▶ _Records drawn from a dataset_
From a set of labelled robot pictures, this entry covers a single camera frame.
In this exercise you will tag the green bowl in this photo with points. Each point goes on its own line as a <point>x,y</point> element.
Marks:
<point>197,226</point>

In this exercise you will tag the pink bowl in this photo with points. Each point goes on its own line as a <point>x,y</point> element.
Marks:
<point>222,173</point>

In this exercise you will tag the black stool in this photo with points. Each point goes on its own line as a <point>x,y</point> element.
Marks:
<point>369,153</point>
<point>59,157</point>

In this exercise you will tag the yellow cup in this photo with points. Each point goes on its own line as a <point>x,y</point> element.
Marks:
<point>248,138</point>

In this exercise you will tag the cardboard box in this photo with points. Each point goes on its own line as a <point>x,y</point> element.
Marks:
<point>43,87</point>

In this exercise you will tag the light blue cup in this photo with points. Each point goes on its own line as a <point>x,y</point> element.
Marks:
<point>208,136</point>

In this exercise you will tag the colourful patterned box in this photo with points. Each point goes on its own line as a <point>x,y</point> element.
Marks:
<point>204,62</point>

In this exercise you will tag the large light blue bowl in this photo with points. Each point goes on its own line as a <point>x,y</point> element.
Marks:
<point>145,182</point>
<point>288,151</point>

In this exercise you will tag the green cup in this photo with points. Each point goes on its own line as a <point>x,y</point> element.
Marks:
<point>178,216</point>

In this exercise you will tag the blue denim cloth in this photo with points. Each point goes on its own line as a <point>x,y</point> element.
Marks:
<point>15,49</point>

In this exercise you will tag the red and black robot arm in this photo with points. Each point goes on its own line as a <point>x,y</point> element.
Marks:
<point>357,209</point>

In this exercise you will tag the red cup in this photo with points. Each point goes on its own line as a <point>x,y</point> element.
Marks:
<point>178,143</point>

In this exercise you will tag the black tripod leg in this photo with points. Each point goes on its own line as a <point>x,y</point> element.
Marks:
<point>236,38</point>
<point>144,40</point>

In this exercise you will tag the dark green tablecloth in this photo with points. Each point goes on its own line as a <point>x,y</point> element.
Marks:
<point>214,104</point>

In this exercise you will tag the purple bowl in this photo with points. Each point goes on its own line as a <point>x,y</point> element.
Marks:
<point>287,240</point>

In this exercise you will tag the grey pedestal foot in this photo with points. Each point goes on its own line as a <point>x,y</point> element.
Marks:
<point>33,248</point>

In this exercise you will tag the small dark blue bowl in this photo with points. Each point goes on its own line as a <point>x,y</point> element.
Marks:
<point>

▶ _TASK DESCRIPTION_
Repeat the records above exactly as they appear.

▶ _EXPECTED OUTPUT_
From a set of labelled robot pictures, this entry covers a single camera frame.
In this exercise you will tag the green bowl in this photo with points. Each point goes on its own line as a <point>x,y</point> element.
Marks:
<point>197,226</point>

In this exercise you will tag the pink bowl in this photo with points. Each point goes on its own line as a <point>x,y</point> element.
Marks:
<point>222,173</point>

In this exercise you will tag the black stool in this photo with points. Each point goes on its own line as a <point>x,y</point> element.
Marks:
<point>369,153</point>
<point>59,157</point>

In this exercise you will tag the yellow cup in this photo with points. Each point goes on its own line as a <point>x,y</point> element.
Marks:
<point>248,138</point>

In this exercise you will tag the cardboard box in this photo with points. Each point goes on its own line as a <point>x,y</point> element.
Marks:
<point>43,87</point>

In this exercise you will tag the light blue cup in this photo with points. Each point goes on its own line as a <point>x,y</point> element.
Marks:
<point>208,136</point>

In this exercise you will tag the colourful patterned box in this photo with points. Each point goes on its own line as a <point>x,y</point> element.
Marks:
<point>204,62</point>

In this exercise you will tag the large light blue bowl in this photo with points. Each point goes on its own line as a <point>x,y</point> element.
Marks:
<point>145,182</point>
<point>288,151</point>

In this exercise you will tag the green cup in this photo with points. Each point goes on its own line as a <point>x,y</point> element.
Marks:
<point>178,216</point>

In this exercise you will tag the blue denim cloth in this photo with points. Each point goes on its own line as a <point>x,y</point> element.
Marks:
<point>15,49</point>

In this exercise you will tag the red and black robot arm in this photo with points. Each point goes on its own line as a <point>x,y</point> element.
Marks:
<point>357,209</point>

In this exercise you will tag the red cup in this photo with points. Each point goes on its own line as a <point>x,y</point> element.
Marks:
<point>178,143</point>

In this exercise you will tag the black tripod leg in this photo with points. Each point goes on its own line as a <point>x,y</point> element.
Marks:
<point>236,38</point>
<point>144,40</point>

In this exercise you will tag the dark green tablecloth in this photo with points. Each point goes on its own line as a <point>x,y</point> element.
Marks:
<point>214,104</point>

In this exercise you will tag the purple bowl in this photo with points. Each point goes on its own line as a <point>x,y</point> element.
Marks:
<point>287,240</point>

In this exercise you will tag the grey pedestal foot in this photo with points. Each point goes on its own line as a <point>x,y</point> element.
Marks:
<point>33,248</point>

In this exercise you will tag the small dark blue bowl in this photo with points. Each point goes on its own line as a <point>x,y</point> element.
Marks:
<point>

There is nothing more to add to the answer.